Christ Reveals the Trinitarian Life
The Station is at the 'Dominicum Eusebii', erected on the site of the house where St Eusebius of Vercelli, a 4th century bishop and an ardent defender of the faith against Arius, died a martyr c.357. It is situated on the Esquiline hill near the great cemetery of the Via Merulana and as the titulus Eusebii is one of Rome's ancient parish churches. In the 18th century the Irish Augustinians occupied the priory and basilica. This title is given to a cardinal priest and is currently vacant.

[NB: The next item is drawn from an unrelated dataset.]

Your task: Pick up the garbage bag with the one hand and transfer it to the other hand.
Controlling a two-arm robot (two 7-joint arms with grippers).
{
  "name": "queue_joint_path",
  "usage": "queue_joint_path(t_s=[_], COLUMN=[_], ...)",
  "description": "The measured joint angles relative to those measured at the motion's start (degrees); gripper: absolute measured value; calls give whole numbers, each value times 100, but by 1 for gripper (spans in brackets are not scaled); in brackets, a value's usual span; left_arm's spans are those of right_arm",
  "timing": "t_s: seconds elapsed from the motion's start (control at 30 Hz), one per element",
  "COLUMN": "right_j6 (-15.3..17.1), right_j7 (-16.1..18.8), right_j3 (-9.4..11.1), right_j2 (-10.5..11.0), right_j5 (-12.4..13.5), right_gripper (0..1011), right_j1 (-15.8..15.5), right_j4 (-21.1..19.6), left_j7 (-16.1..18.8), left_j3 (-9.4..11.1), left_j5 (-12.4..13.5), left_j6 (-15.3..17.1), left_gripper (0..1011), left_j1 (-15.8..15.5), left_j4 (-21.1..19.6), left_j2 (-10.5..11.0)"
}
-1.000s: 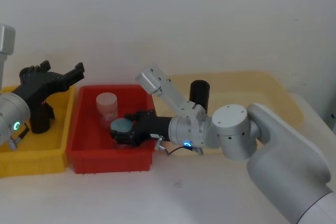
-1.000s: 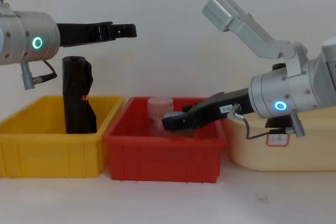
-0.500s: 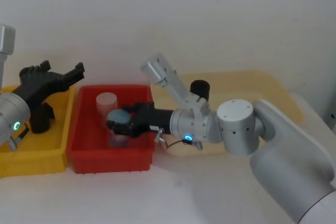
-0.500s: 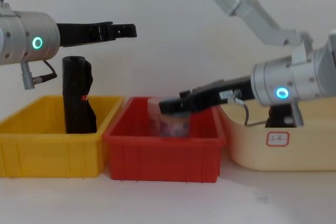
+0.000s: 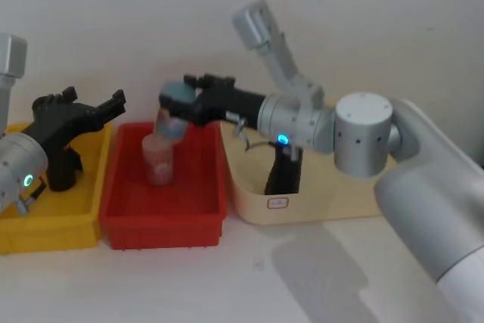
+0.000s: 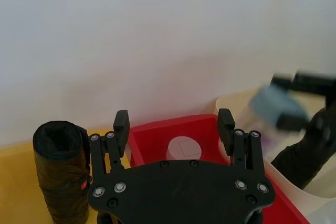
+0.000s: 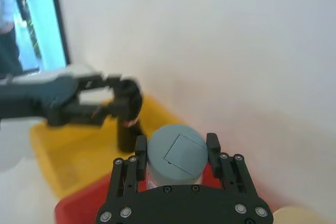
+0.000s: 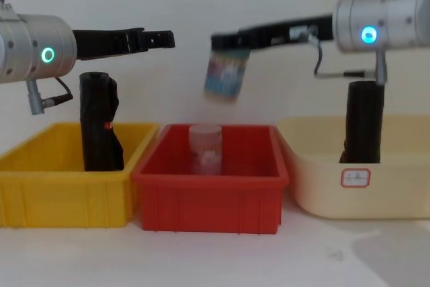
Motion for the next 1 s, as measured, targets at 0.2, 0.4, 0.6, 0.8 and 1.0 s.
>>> queue_joint_path(t_s=[0.2,0.4,0.6,0.8,1.0], right_j6=[-179,-359,-472,-550,-611], right_j7=[-107,-211,-258,-278,-278], right_j3=[190,326,407,488,575], right_j2=[-24,-9,54,158,270], right_j5=[85,113,123,144,199], right_gripper=[663,663,663,663,663], right_j1=[259,489,602,660,661], right_j4=[175,425,615,757,810], left_j7=[0,0,0,0,0], left_j3=[0,0,0,0,0], left_j5=[0,0,0,0,0], left_j6=[0,0,0,0,0], left_gripper=[1002,1001,1002,1001,1002], left_j1=[0,0,0,0,0], left_j4=[0,0,0,0,0], left_j2=[0,0,0,0,0])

Remembering St Eusebius' struggle against the heresy of Arianism, we can agree with Von Balthasar when he says that "all great heresies strike Christ on his most sensitive and painful spot: on the centre of his love. They always argue away either the divinity of his humanity or the humanity of his divinity, under the pretext of an alleged purity" (The Grain of Wheat, 67).
Earlier in this same book (pp61-62), Balthasar examines the Mystery of the Person of Christ, who is both true God and true Man. What follows is an excerpt from Balthasar's reflections which bring us deeper into the Mystery of Christ and hence, of His Cross:
"In all his actions, words, and so on, Christ, being God and Man, is always both Archetype and Image, Form and Mirror, Model and Imitation, Lord and Servant. Everything about him is a question and a call by God to man and at the same time an answer by man to God. It is an apologetical oversimplification when the Fathers divide the Lord's words into those he spoke as God and those he spoke as man. The sufferings of the Lord, for example, are at every second just as divine as they are human: they are a revelation of God to man and a self-surrender of man to God. Two paths are trod simultaneously in Christ, two opposite currents intersect in him: that from heaven to earth and that from earth to heaven. More precisely: Christ is both the unmediated unity of the divine and human natures within the simplicity of his Person (and to that extent every one of his statements is a simple symbol that expresses this unity) and also the representation of the infinite distance between God and creature, exponentially raised and abysmally ruptured by sin (and to that extent his deeds and words are dialectical).
Christ portrays the love between God and man both from the side of its polarity (because every love demands two separate poles and suffers no amalgamation) and from the side of its unity (because in his Person simple love is evidenced beyond all tensions, and this is why his Person can only be divine). This enormous double signification that Christ represents is, in turn, possible only because it is a revelation of the Trinity: of the distance between Father and Son, in the unity of the Holy Spirit, as an autonomous Person. Christ's essence is itself trinitarian. Once this has been understood, then we can contemplate the whole gospel as the direct disclosure of trinitarian life."
I'm not sure such a paradox and mystery can ever be fully understood, except by the eyes of faith and revealed in prayer... And it is this that we ask the Lord to reveal more fully to us, with the intercession of St Eusebius of Vercelli.